:: Provided entries ::

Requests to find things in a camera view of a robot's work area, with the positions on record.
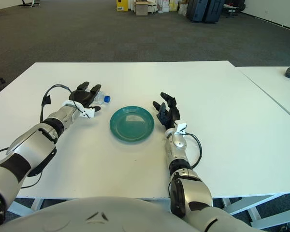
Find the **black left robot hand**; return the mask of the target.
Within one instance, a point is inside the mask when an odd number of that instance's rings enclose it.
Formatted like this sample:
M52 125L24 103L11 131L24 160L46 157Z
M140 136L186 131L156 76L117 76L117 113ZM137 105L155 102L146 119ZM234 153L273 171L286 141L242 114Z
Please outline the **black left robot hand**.
M80 84L77 89L69 95L69 100L81 103L84 108L91 108L91 104L94 102L102 86L97 84L89 91L86 91L88 86L89 82Z

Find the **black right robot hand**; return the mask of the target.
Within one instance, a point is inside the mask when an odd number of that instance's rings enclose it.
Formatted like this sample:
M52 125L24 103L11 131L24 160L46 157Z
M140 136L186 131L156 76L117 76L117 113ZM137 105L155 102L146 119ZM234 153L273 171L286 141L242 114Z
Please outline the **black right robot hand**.
M175 121L180 120L180 112L177 108L176 99L164 92L160 93L160 96L166 101L169 110L166 109L166 104L162 104L153 101L154 108L158 111L157 118L160 123L166 128L174 128Z

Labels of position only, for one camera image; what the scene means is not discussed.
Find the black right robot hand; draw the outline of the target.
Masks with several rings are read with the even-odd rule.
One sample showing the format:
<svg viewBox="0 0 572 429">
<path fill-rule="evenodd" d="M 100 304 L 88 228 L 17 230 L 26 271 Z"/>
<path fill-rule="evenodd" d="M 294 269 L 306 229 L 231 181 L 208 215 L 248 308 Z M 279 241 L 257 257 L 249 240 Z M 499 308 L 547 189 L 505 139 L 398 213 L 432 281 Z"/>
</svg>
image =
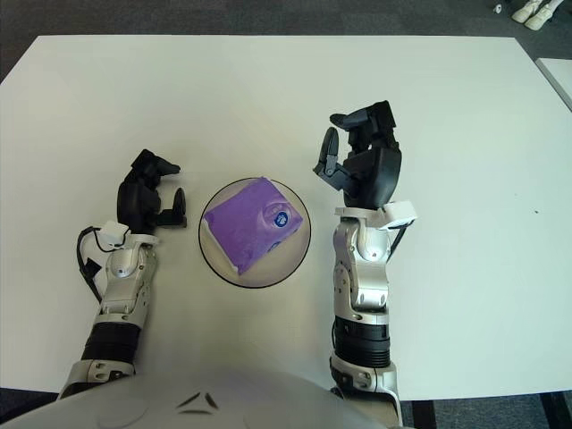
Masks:
<svg viewBox="0 0 572 429">
<path fill-rule="evenodd" d="M 314 173 L 343 192 L 345 206 L 381 208 L 397 188 L 402 162 L 390 103 L 333 114 L 330 122 Z"/>
</svg>

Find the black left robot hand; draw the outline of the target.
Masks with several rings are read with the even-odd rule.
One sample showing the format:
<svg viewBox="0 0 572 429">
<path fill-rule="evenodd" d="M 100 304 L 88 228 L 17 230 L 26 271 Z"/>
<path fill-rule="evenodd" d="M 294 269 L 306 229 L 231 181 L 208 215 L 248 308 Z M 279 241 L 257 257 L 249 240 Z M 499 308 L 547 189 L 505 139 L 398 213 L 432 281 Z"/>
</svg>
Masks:
<svg viewBox="0 0 572 429">
<path fill-rule="evenodd" d="M 153 235 L 157 227 L 186 228 L 186 198 L 177 188 L 172 207 L 162 209 L 158 186 L 167 175 L 178 174 L 181 168 L 148 149 L 143 149 L 130 166 L 117 194 L 117 221 L 135 234 Z"/>
</svg>

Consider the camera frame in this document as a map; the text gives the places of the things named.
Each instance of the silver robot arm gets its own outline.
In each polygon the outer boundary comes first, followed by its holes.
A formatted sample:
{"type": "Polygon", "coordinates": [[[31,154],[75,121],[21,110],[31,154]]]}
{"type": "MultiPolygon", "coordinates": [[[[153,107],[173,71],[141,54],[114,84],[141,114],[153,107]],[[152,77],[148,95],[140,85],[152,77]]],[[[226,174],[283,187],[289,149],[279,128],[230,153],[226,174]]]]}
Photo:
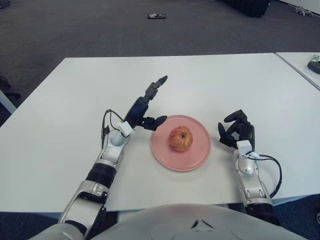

:::

• [Problem requirements]
Verbatim output of the entries is required, with each image left out.

• [Completed task]
Requests to find things in a camera view of a robot's work area, with the positions on record.
Find the **black left robot hand**; return the mask of the target.
Within one instance, a point is inside the mask when an odd number of that instance's rings enclose it.
Formatted like this sample:
M52 125L24 103L11 131L24 160L46 157Z
M140 136L186 131L156 76L117 76L117 113ZM137 105L155 102L146 119ZM234 153L273 171L286 141L242 114Z
Please outline the **black left robot hand**.
M80 84L77 89L69 95L69 100L81 103L84 108L91 108L91 104L94 102L102 86L97 84L89 91L86 91L88 86L89 82Z

Find the **black right robot hand**; return the mask of the target.
Within one instance, a point is inside the mask when an odd number of that instance's rings enclose it.
Formatted like this sample:
M52 125L24 103L11 131L24 160L46 157Z
M140 136L186 131L156 76L117 76L117 113ZM137 105L155 102L146 119ZM234 153L273 171L286 141L242 114Z
Please outline the **black right robot hand**.
M175 121L180 120L180 112L177 108L176 99L164 92L160 93L160 96L166 101L169 110L166 109L166 104L162 104L153 101L154 108L158 111L157 118L160 123L166 128L174 128Z

Labels of position only, for one camera image; what the scene means is not discussed.
Find the black right robot hand; draw the outline of the target.
Masks with several rings are read with the even-odd rule.
One sample showing the format:
<svg viewBox="0 0 572 429">
<path fill-rule="evenodd" d="M 100 304 L 88 228 L 17 230 L 26 271 Z"/>
<path fill-rule="evenodd" d="M 294 269 L 306 229 L 231 181 L 208 215 L 248 308 Z M 279 241 L 257 257 L 249 240 Z M 499 308 L 547 189 L 505 139 L 398 213 L 432 281 Z"/>
</svg>
image =
Masks:
<svg viewBox="0 0 572 429">
<path fill-rule="evenodd" d="M 314 173 L 343 192 L 345 206 L 381 208 L 397 188 L 402 162 L 390 103 L 333 114 L 330 122 Z"/>
</svg>

Find the black left robot hand; draw the outline of the target.
Masks with several rings are read with the even-odd rule.
One sample showing the format:
<svg viewBox="0 0 572 429">
<path fill-rule="evenodd" d="M 100 304 L 88 228 L 17 230 L 26 271 Z"/>
<path fill-rule="evenodd" d="M 294 269 L 306 229 L 231 181 L 208 215 L 248 308 Z M 279 241 L 257 257 L 249 240 Z M 499 308 L 547 189 L 505 139 L 398 213 L 432 281 Z"/>
</svg>
Masks:
<svg viewBox="0 0 572 429">
<path fill-rule="evenodd" d="M 153 235 L 157 227 L 186 228 L 186 198 L 177 188 L 172 207 L 162 209 L 158 186 L 167 175 L 178 174 L 181 168 L 148 149 L 143 149 L 130 166 L 117 194 L 117 221 L 135 234 Z"/>
</svg>

Consider the camera frame in this document as a map; the text gives the places of the things named.
Each instance of the silver robot arm gets its own outline.
In each polygon the outer boundary comes first, followed by its holes.
A formatted sample:
{"type": "Polygon", "coordinates": [[[31,154],[75,121],[21,110],[31,154]]]}
{"type": "MultiPolygon", "coordinates": [[[[153,107],[173,71],[141,54],[114,84],[141,114],[153,107]],[[152,77],[148,95],[140,85],[152,77]]],[[[226,174],[283,187],[289,149],[279,128],[230,153],[226,174]]]]}
Photo:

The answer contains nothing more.